Whether one's response is a "delusion in the larger audience" may be interesting to talk about but it is completely beside the point in this context.

29.

George

September 28, 2005, 10:05 AM

re#28 He did not imply that one's esthetic responses were "unassailable". "inherent", "fixed", "immutable" and such like.

That is correct. It is what I am suggesting is an implication of Mattys remark that there is simply no arguing taste, to put it simply, that we do not choose our aesthetic responses, so it is pointless to argue about them.
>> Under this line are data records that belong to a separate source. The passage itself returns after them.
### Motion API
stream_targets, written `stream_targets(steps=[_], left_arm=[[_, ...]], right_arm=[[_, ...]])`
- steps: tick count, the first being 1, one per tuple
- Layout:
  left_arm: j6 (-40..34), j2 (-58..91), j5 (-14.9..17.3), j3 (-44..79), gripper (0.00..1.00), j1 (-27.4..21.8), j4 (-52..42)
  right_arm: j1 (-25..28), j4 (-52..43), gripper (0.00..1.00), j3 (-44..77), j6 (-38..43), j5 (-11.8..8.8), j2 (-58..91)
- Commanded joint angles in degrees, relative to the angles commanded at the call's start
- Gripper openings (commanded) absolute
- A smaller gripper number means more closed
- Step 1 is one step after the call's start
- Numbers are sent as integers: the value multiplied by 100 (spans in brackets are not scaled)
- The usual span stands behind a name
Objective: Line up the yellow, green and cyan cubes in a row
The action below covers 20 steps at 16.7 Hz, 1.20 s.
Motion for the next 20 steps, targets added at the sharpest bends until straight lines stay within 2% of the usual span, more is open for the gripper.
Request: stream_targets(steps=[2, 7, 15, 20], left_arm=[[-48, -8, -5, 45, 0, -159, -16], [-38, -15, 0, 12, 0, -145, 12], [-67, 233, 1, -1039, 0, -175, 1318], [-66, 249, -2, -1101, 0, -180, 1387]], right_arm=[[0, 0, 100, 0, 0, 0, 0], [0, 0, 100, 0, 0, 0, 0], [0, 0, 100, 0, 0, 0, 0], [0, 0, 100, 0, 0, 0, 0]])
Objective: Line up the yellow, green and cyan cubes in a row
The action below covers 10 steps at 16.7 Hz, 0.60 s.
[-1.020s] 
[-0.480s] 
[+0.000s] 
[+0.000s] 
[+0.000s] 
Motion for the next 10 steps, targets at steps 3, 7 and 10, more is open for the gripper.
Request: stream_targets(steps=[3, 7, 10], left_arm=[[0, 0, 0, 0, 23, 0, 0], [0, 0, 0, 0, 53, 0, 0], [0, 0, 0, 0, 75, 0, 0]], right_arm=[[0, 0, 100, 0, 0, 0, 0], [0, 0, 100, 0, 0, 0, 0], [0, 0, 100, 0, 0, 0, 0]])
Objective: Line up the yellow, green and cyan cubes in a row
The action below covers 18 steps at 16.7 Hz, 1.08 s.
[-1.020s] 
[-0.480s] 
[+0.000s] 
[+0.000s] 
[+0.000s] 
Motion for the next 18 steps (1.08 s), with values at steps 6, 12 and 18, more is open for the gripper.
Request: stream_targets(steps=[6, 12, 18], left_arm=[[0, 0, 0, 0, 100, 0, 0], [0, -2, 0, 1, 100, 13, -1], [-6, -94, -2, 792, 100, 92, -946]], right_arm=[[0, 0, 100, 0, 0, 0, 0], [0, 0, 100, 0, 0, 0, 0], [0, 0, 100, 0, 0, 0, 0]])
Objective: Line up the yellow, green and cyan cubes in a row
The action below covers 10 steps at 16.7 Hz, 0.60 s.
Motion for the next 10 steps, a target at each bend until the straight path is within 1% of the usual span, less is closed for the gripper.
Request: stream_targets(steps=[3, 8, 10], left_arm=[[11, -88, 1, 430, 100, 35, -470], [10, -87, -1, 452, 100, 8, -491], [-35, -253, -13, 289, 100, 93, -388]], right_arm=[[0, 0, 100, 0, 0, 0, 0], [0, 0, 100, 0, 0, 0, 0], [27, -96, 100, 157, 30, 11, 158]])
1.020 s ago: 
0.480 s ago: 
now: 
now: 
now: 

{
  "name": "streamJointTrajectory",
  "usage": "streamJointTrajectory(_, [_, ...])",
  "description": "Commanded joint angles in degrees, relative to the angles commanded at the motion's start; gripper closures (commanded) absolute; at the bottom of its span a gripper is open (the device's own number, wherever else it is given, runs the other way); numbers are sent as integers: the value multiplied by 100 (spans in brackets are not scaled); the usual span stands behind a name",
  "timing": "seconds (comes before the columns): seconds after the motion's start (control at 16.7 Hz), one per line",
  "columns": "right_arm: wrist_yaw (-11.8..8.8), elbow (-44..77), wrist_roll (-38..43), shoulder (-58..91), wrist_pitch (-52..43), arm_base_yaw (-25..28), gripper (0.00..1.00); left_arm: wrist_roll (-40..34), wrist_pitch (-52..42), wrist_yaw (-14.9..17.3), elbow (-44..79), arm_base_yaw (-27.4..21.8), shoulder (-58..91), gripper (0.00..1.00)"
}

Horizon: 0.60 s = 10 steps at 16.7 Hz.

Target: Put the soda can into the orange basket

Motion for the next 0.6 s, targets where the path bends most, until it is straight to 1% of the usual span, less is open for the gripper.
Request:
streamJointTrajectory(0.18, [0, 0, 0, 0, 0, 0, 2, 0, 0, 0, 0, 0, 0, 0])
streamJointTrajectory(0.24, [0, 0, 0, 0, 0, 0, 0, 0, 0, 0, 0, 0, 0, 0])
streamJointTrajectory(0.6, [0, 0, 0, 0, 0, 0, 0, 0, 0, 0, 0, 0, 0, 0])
So in a situation where two viewers disagree about a work we should accept that it is a 1 to 1 tie, a Mexican standoff and go feed the cat?

30.

ahab

September 28, 2005, 11:19 AM

A "Mexican standoff" is not a duel. It is one on one on one (ad infinitum), all guns drawn, last man standing. An inapt (sic) description for a critique scenario. But very like a weblog thread.

31.

George

September 28, 2005, 1:53 PM

re#30; Ahab, ok, I googled it, this is what I meant:
Mexican standoff's origins are not known, but one source supposes that the term, which means `a situation from which nothing at all can be expected,' comes ...
www.takeourword.com/et_k-m.html

Not a big deal but my point is that when there are two competing aesthetic responses which contradict one another, it suggests that further inquiry might be desirable. Or, one can just say "Screw it, I'm right" and go feed the cat. Puts a cork in the dialog.

32.

Matty

September 28, 2005, 2:30 PM

To feed the cat, or to swear at the dog... that is the question.

33.

Matty

September 28, 2005, 9:36 PM

But George, surely you see that you and Oldpro's disagreement over Olitski cannot be 'solved' through discussion. OP likes the work, you do not. Arguing can't change an HONEST reaction... it may convince you to take another look at the work though... and in relooking you may have a NEW reaction, but it is the perception of the work, and not the argument about it, that brings about that reaction.
You are the only judge of what you like (and it goes should go without saying that such judgments ARE mutable).